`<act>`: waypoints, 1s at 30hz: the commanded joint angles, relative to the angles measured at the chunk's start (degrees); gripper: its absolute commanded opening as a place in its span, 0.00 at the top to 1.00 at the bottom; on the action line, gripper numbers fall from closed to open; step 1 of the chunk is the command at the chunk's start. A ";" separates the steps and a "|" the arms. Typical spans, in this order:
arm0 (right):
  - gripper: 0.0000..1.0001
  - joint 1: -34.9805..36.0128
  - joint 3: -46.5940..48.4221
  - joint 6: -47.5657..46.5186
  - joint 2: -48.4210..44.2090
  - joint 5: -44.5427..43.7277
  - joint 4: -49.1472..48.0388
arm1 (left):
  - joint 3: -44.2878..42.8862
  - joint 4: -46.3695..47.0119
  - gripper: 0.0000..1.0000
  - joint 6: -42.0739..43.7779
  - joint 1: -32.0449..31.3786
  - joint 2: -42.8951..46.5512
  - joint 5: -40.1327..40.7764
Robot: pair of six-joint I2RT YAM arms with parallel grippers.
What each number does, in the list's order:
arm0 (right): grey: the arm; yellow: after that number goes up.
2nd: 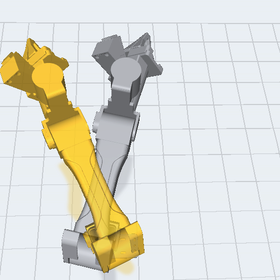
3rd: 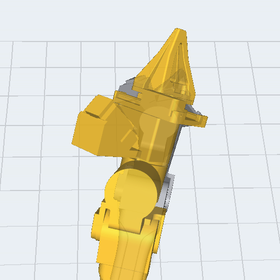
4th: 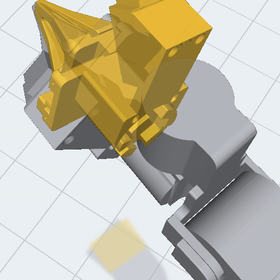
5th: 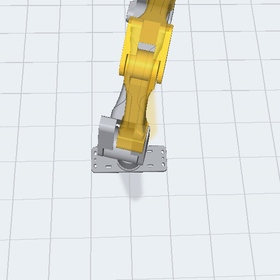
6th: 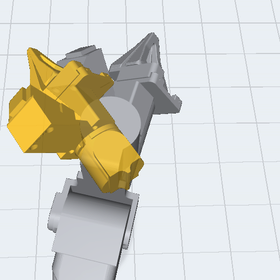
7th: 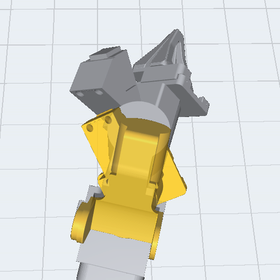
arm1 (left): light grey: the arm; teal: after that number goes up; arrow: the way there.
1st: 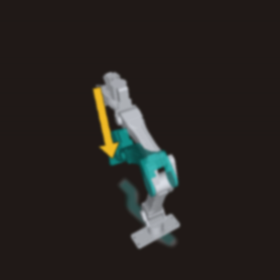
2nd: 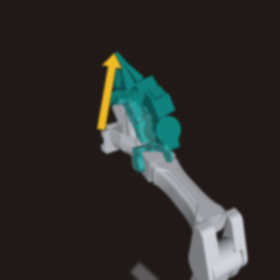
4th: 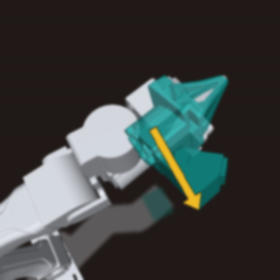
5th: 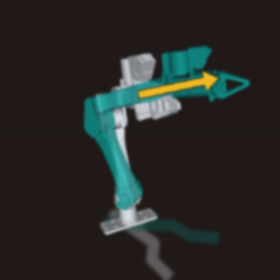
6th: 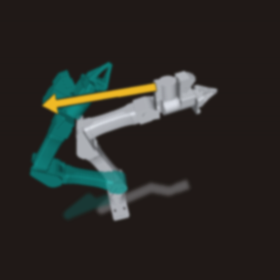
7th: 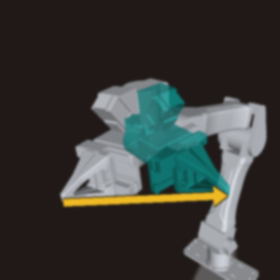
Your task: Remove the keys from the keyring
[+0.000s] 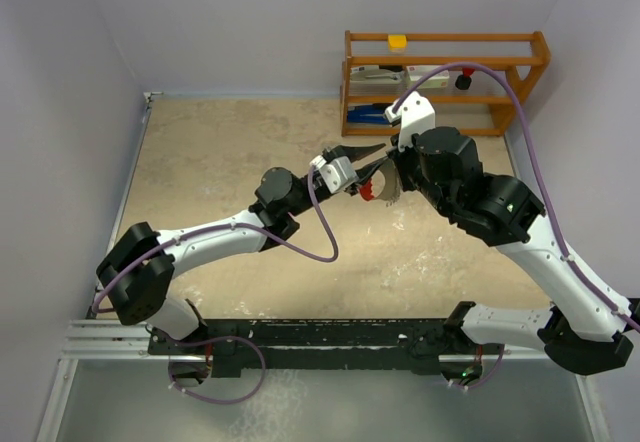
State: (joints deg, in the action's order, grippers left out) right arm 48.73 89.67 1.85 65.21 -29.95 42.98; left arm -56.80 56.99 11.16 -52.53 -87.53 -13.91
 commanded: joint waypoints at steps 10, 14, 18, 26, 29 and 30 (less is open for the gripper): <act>1.00 -0.03 1.70 -0.13 -0.24 1.88 -2.15 | -2.86 0.55 0.77 1.68 -0.20 -0.80 -0.24; 1.00 -0.04 1.65 -0.14 -0.13 1.96 -1.92 | -3.46 0.75 0.77 1.54 -0.20 -1.16 -1.04; 1.00 -0.03 1.72 -0.09 -0.08 2.11 -1.90 | -4.41 0.64 0.78 1.16 -0.16 -1.82 -2.71; 1.00 -0.04 2.09 -0.12 0.18 2.29 -1.60 | -6.08 -1.21 0.88 1.41 -0.16 -2.08 -5.95; 1.00 -0.02 2.12 -0.14 0.19 2.25 -1.55 | -6.78 -2.40 0.96 1.34 -0.20 -2.02 -7.91; 1.00 0.02 2.06 -0.07 0.16 2.27 -1.57 | -6.83 -2.48 1.00 1.28 -0.20 -1.97 -8.43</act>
State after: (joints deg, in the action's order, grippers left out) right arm 48.40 89.80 1.80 65.23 -29.04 43.90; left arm -60.16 53.47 11.81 -52.45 -90.02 -17.08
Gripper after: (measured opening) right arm 0.015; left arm 0.052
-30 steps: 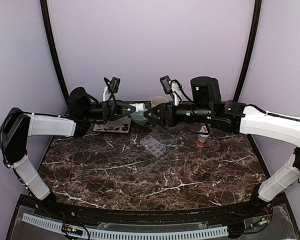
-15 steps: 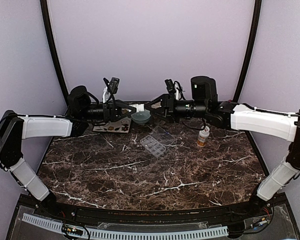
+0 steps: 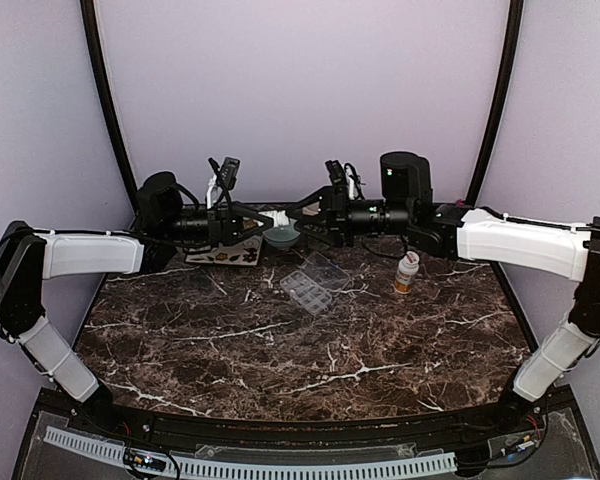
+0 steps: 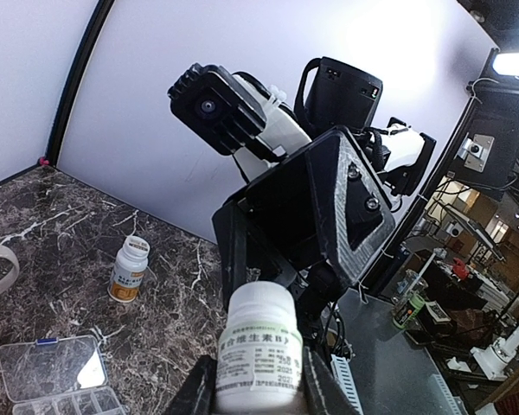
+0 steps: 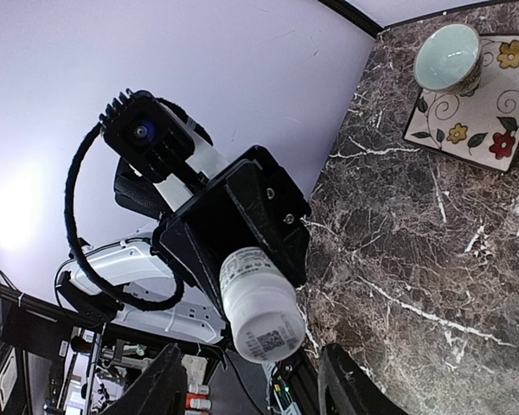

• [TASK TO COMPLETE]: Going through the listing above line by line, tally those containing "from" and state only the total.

• [EXERCISE RESULT]: 2